Work request:
From the listing below, reproduce word for word the part that opens with the line containing "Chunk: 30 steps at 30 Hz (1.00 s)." and closes with the line containing "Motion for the"; reproduce nothing else.

Segment Start: The data

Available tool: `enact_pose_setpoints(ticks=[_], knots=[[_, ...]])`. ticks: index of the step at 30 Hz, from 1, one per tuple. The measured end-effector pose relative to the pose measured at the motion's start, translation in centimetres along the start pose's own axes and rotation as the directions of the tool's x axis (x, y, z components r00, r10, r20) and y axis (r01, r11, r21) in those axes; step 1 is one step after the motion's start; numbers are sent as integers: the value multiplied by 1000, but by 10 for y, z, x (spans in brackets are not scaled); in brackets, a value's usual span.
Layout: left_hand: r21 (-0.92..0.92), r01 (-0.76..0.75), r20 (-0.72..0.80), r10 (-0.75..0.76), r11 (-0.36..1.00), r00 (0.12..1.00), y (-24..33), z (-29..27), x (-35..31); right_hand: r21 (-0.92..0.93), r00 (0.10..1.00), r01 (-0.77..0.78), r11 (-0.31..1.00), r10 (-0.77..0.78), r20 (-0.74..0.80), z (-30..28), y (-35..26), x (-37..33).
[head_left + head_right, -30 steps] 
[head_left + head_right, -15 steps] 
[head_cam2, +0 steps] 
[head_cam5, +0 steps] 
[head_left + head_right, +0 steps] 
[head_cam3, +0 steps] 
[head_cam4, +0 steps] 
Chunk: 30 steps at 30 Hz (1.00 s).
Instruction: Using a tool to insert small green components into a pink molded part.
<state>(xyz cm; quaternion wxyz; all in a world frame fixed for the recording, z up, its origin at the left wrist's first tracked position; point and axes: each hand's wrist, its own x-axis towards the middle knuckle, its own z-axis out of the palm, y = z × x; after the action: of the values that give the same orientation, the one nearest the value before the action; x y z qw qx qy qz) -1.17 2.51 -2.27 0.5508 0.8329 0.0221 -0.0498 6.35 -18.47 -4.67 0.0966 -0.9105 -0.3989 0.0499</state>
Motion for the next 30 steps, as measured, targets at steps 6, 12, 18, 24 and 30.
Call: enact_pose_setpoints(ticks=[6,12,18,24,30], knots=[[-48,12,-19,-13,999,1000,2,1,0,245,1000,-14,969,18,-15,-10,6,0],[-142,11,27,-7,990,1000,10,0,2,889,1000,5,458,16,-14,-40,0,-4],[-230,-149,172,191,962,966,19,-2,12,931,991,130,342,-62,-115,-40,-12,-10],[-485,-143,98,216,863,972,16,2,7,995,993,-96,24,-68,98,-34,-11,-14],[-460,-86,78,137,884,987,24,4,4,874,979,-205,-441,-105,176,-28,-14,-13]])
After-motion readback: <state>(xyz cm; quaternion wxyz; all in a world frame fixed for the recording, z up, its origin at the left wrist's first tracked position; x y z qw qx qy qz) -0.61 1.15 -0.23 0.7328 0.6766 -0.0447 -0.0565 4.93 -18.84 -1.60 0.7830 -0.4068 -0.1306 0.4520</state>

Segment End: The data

Output below:
Chunk: 30 steps at 30 Hz (1.00 s).
Instruction: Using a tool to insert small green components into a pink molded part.
<state>(xyz cm; quaternion wxyz; all in a world frame fixed for the recording, z up, its origin at the left wrist's first tracked position; point and axes: each hand's wrist, its own x-axis towards the middle knuckle, its own z-axis out of the palm, y = z × x; after the action: of the values that give the same orientation, the one nearest the value before the action; x y z qw qx qy qz) -1.17 2.51 -2.27 0.5508 0.8329 0.0221 -0.0498 6.35 -18.47 -4.67 0.0966 -0.9105 -0.3989 0.0499</state>
Motion for the next 30 steps, as measured, targets at steps 6, 12, 18, 24 and 30.

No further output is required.